Chapter 31 Eliana
ELIANA
bloom: /blo?om/: noun
I still don’t really know what just happened.
But, as weird as this sounds, now doesn’t really feel like the right time to talk about it.
Bastian and I are sitting in a sunlit bubble of silence, and for a change, the usual antagonistic tension is absent. It’s easy to sit here, not quite cuddling him but not quite not cuddling him, either, and just breathe in sync as the sun keeps sliding up the sky like an over easy egg.
Bastian shifts beside me, adjusting the blanket that’s slipped off my shoulder. His fingers brush my collarbone and I shiver, not from cold this time.
“You good?” he asks.
I snort. “If ‘good’ means I just let my boss finger me in the back of his Range Rover while watching the sunrise over Lake Michigan, then yeah. I’m spectacular.”

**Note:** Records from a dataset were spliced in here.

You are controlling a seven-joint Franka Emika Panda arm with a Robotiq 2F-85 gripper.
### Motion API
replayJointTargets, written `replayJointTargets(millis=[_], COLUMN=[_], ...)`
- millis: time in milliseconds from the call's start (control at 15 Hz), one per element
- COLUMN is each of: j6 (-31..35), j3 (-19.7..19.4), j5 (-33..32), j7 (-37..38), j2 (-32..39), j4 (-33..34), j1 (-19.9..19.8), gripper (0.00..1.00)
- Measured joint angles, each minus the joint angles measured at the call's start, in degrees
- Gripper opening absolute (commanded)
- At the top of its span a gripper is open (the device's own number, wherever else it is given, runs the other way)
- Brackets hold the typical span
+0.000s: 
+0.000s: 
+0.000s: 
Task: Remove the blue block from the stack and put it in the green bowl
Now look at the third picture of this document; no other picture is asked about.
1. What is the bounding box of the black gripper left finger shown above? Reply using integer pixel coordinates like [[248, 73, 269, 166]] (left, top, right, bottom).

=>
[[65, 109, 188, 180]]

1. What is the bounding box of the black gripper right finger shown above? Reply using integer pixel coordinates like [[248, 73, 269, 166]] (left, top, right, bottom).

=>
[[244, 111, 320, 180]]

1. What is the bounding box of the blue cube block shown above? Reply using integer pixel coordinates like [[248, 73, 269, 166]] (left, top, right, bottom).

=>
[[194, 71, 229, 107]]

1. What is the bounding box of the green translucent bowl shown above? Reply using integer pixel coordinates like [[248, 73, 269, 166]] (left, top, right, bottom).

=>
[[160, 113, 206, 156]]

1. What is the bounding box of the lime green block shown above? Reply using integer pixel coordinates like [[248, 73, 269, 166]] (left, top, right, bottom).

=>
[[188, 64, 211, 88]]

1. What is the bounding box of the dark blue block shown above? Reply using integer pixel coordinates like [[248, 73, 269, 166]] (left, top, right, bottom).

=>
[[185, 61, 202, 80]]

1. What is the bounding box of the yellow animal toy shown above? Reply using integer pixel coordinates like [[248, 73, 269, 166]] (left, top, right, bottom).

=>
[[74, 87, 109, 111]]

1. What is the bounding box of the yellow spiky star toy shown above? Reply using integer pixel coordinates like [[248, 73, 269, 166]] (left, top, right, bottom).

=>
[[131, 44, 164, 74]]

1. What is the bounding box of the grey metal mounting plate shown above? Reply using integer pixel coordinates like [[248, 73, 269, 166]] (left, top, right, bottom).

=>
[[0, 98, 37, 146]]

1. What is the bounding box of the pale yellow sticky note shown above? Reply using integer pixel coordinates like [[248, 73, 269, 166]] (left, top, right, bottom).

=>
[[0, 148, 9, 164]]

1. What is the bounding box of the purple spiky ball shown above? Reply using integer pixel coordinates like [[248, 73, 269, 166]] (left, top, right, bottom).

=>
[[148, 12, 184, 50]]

A laugh rumbles out of him. “You’ve got a way with words.”
“Yeah, well, it gets me into more tight spaces than it gets me out of.” I blush and, because I can’t help myself, add, “No pun intended.”
Bastian laughs again, a little louder this time. It’s a sound I’m quickly wishing I could treat the way my early 2000s self would’ve done and burn onto a CD, because I want to skip back to the beginning of the track and play it over and over again.
“That does remind me of something, though,” I continue. “You never told me why you’re bad with enclosed spaces.”
His brow wrinkles. “Huh?”
“Back in the elevator, you told me you weren’t good with enclosed spaces. Why not?”
“Oh.” He scratches his jaw. “That’s kind of a bummer of a story.”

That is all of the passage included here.